19. Signal Processing Algorithms: Signal processing algorithms are utilized for
extracting relevant information from sensor data, filtering noise, and detecting
meaningful patterns or events. Time-domain and frequency-domain analysis
techniques, such as Fourier transform, wavelet transform, and digital filtering,
enable IoT systems to preprocess raw sensor signals and extract features for
further analysis. Advanced signal processing algorithms, including adaptive
filtering, spectral analysis, and time-frequency analysis, enhance the accuracy
and reliability of data interpretation in IoT applications.
20. ARCHITECTURE
● A producer publishes a message (publication) on a topic (subject)
● A consumer subscribes (makes a subscription) for messages on a topic (subject)
● A message server (called BROKER) matches publications to subscriptions
● Topics are channels for communication between clients.
21. MESSAGE FORMAT
The MQTT message format consists of a fixed header and an optional variable header,
followed by a payload. The fixed header includes information about the message type,
quality of service (QoS), and flags. The variable header provides additional
information depending on the message type and QoS level. The payload contains the
actual message data. The size of the message is determined dynamically based on the
length of the variable header and payload.
22. Fixed header:
The fixed header in MQTT message format consists of 1 byte for message type and
flags, and 1-4 bytes for the remaining length field. The message type field specifies the
type of MQTT message (e.g. CONNECT, PUBLISH, SUBSCRIBE, etc.), while the
flags field provides additional information depending on the message type. The
remaining length field specifies the length of the variable header and payload in bytes,
and is encoded using a variable-length encoding scheme. The fixed header is always
present in every MQTT message.
23. FUTURE SCOPE
The future of Internet of Things (IoT) holds immense promise, with continued
advancements in technology, connectivity, and data analytics poised to drive
innovation and transformation across diverse industries and domains. As IoT
ecosystems evolve and mature, several emerging trends and opportunities are set to
shape the trajectory of IoT deployments in the years ahead. Below, we explore the
future scope of IoT and key areas of development:
● Edge Computing and Fog Computing
● Artificial Intelligence and Machine Learning
● 5G and Beyond
● Blockchain and Distributed Ledger Technology
● Internet of Everything (IoE)
● Ethical and Regulatory Considerations
24. CONCLUSION
The Internet of Things (IoT) stands at the forefront of digital transformation,
revolutionizing industries, enhancing efficiency, and enriching lives across the globe.
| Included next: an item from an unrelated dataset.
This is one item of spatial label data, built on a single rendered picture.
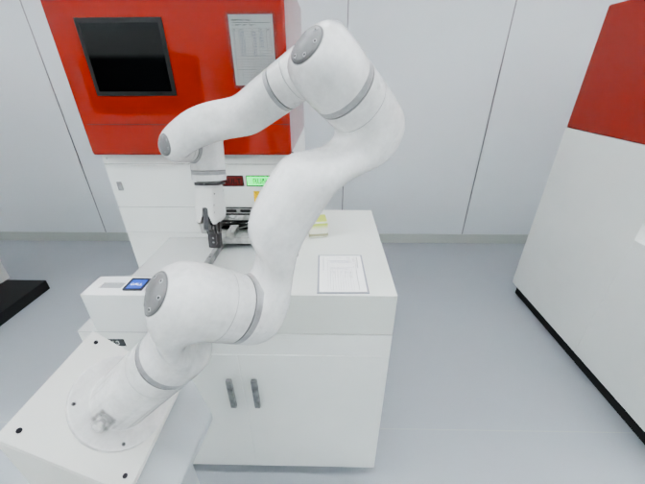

As IoT ecosystems continue to evolve and mature, they promise to usher in a new era
of connectivity, intelligence, and innovation, driving unprecedented opportunities for
businesses, governments, and individuals alike.
In conclusion, the Internet of Things (IoT) represents a transformative force that is
reshaping industries, societies, and economies on a global scale. By embracing
connectivity, intelligence, security, sustainability, and collaboration, organizations can
harness the full potential of IoT to drive innovation, create value, and address pressing
challenges in the digital age. As IoT continues to evolve and mature, its enduring
impact will be felt across every facet of human endeavour, propelling us towards a
smarter, more connected, and sustainable future.